■ WORK REQUEST:
Copy every line of the data in which the word "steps" occurs.

■ PROVIDED DATA:

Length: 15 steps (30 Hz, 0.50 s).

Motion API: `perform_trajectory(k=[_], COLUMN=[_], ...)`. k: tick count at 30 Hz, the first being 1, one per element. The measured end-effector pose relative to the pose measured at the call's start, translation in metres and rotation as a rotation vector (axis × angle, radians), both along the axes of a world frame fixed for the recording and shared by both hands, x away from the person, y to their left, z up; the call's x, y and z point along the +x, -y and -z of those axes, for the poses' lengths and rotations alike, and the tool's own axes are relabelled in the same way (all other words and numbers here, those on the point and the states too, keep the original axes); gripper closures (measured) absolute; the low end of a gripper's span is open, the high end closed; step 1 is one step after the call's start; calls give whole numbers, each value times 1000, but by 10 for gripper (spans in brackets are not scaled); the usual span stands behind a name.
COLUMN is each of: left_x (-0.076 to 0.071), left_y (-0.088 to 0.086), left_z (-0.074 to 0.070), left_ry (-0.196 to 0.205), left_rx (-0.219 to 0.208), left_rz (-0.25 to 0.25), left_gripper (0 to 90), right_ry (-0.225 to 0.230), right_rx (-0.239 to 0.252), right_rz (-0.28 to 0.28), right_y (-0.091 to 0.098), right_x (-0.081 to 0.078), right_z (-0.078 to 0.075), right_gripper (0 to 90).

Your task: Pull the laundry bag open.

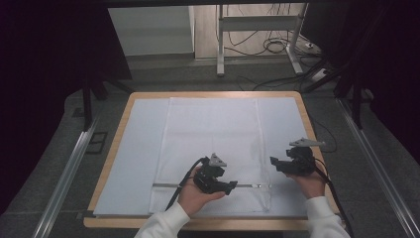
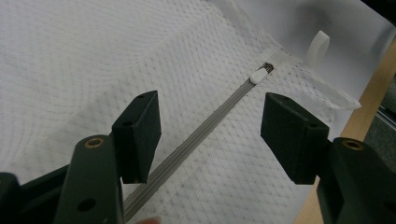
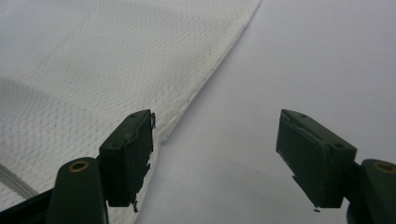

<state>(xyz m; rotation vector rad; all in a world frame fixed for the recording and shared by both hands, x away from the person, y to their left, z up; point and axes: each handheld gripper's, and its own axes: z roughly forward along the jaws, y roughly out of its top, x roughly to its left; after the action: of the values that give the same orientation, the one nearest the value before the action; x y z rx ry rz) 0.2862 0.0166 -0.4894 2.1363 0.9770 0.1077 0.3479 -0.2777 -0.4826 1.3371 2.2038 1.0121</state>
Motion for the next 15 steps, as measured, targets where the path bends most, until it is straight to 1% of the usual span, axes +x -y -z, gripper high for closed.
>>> perform_trajectory(k=[6, 7, 8, 15], left_x=[1, 2, 1, 4], left_y=[12, 14, 17, 28], left_z=[0, 0, 0, 1], left_ry=[-21, -22, -26, -35], left_rx=[-20, -12, -19, -23], left_rz=[24, 35, 35, 50], left_gripper=[390, 390, 390, 398], right_ry=[0, 1, 0, 0], right_rx=[-4, -5, -6, -12], right_rz=[1, 0, 0, 5], right_y=[0, 0, 0, 0], right_x=[0, 0, 0, 0], right_z=[0, 0, 0, 1], right_gripper=[270, 270, 269, 270])
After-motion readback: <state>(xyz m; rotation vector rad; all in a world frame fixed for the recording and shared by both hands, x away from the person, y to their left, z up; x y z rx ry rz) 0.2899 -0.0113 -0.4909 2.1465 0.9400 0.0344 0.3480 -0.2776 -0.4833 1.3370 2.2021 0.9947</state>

■ EXPECTED OUTPUT:
Length: 15 steps (30 Hz, 0.50 s).
Motion for the next 15 steps, as measured, targets where the path bends most, until it is straight to 1% of the usual span, axes +x -y -z, gripper high for closed.

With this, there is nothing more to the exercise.